One can disagree about the relative importance of various factors in the rise of radical Islamic movements in different Muslim countries, and about the causes of the failure of the national project that has stymied their political, economic and technological development, but this should not detract from Saikal’s sober and grounded analysis of the events shaping the Muslim world. This is the main strength of his book. The evidence supports the key hypothesis: that the terrible events of September 11 were a product of cumulative and widespread disillusionment among Muslims with their ruling élites and of US insensitivity to the aspirations of Muslim masses. The terrorist actions of September 11 were ‘rooted in causes and conditions in whose generation the West in general, and the USA in particular, had played an important role, although not with consciously malign intent’.

Perhaps the part of the book I found most problematic is the strategy it offers for ‘the way forward’. It is essentially predicated on the US exercising its power with an acute sense of justice and constructive responsibility. It could be argued that one of the things that is making the world unsafe is the overwhelming economic, military and political power of the US and that some restructuring of this power should be part of the agenda for the future. Many of the problems facing Muslim countries arc rooted in the political and social realities of these Muslim countries.

Islam and the West is a well-crafted book and a valuable addition to the literature on one of the major issues of our time.
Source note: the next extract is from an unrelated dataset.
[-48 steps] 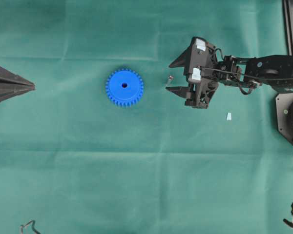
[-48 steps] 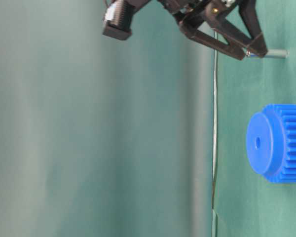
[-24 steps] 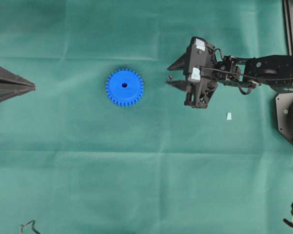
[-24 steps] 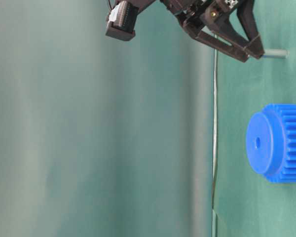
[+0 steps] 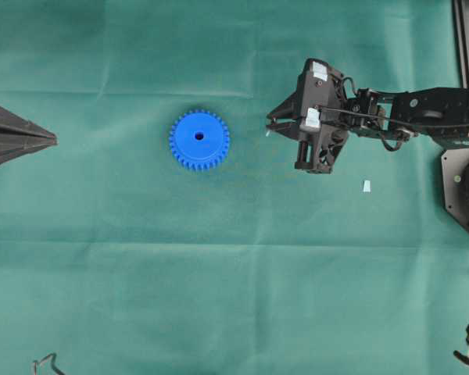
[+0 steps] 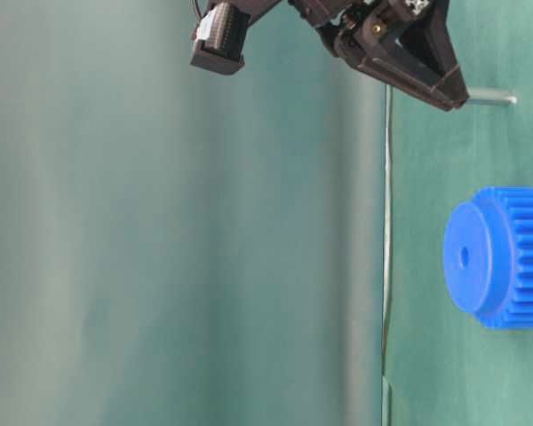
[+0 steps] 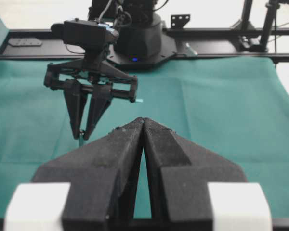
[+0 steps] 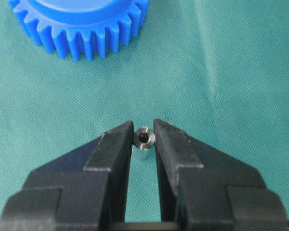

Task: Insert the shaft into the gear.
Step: 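Close the right gripper on the silver shaft and lift it, then carry the shaft left and align it above the blue gear's center hole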

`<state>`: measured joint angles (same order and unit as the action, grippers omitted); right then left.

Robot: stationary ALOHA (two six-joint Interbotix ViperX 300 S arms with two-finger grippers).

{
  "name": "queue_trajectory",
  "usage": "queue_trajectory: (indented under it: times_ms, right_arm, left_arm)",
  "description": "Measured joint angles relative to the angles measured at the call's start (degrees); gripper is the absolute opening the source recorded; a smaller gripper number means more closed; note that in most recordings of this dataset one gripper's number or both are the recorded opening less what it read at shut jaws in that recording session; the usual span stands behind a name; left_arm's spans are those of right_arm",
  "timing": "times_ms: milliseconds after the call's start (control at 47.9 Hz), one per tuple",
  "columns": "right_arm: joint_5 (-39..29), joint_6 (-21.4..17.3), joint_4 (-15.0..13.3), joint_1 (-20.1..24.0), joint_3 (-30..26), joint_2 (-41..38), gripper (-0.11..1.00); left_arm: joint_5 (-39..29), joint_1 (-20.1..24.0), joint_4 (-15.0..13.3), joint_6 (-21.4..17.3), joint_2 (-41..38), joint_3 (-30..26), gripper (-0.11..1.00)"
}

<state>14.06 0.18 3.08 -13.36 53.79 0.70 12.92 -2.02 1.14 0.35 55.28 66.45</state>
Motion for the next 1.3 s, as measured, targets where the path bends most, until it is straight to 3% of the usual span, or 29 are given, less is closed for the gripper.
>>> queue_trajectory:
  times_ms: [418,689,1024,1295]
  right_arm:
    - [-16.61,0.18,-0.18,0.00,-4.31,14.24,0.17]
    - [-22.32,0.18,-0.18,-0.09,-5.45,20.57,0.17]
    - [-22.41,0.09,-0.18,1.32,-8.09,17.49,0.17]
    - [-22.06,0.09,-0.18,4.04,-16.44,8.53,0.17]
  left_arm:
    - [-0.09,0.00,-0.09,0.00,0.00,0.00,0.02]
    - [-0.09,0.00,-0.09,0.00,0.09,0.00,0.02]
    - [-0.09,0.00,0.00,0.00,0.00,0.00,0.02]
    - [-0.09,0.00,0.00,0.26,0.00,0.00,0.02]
F .E. Peters is Professor of Middle Eastern Studies and Religion at New York University and a leading authority the monotheistic religions. In his book, Islam: A Guide for Jews and Christians, he provides an introduction to the sacred texts, rituals, practices and history of Islam for the followers of these two other monotheistic religions. Peters covers the defining features of Islam, beginning with an overview of the historical context and the significance of Mecca to the rise of Islam. He goes on to explore Mohammed’s life, the meaning and nature of the Koran, Islamic rituals and the creation of the unique community of Muslims: the Ummah.

The book uses categories familiar to readers of the Torah and the Bible to explain the meanings of Islamic rituals and beliefs. Peters argues that Mohammed used the religious terrain of those books to introduce Islam to his fellow Arabs since they were familiar with them. Islam is written from the perspective of the sociology of religion rather than from a Muslim one. The discussion is intellectually rigorous and accessible. This approach, unfortunately, is not commonly used by Muslim religious scholars in their expositions of key theological precepts of Islam. This is what makes the book edifying for its Christian and Jewish readers, and for its Muslim ones. The latter may find some of the discussion disconcerting, but it is the type of scholarly exposition that would be the basis of rational and stimulating discussion of key Islamic beliefs and practices. A list of references at the end of the book would have been helpful for readers interested in further reading. Peters’s book is illuminating in its contents and approach, and a valuable addition to a small but growing number of books that seek to make Islam accessible to a wider range of readers.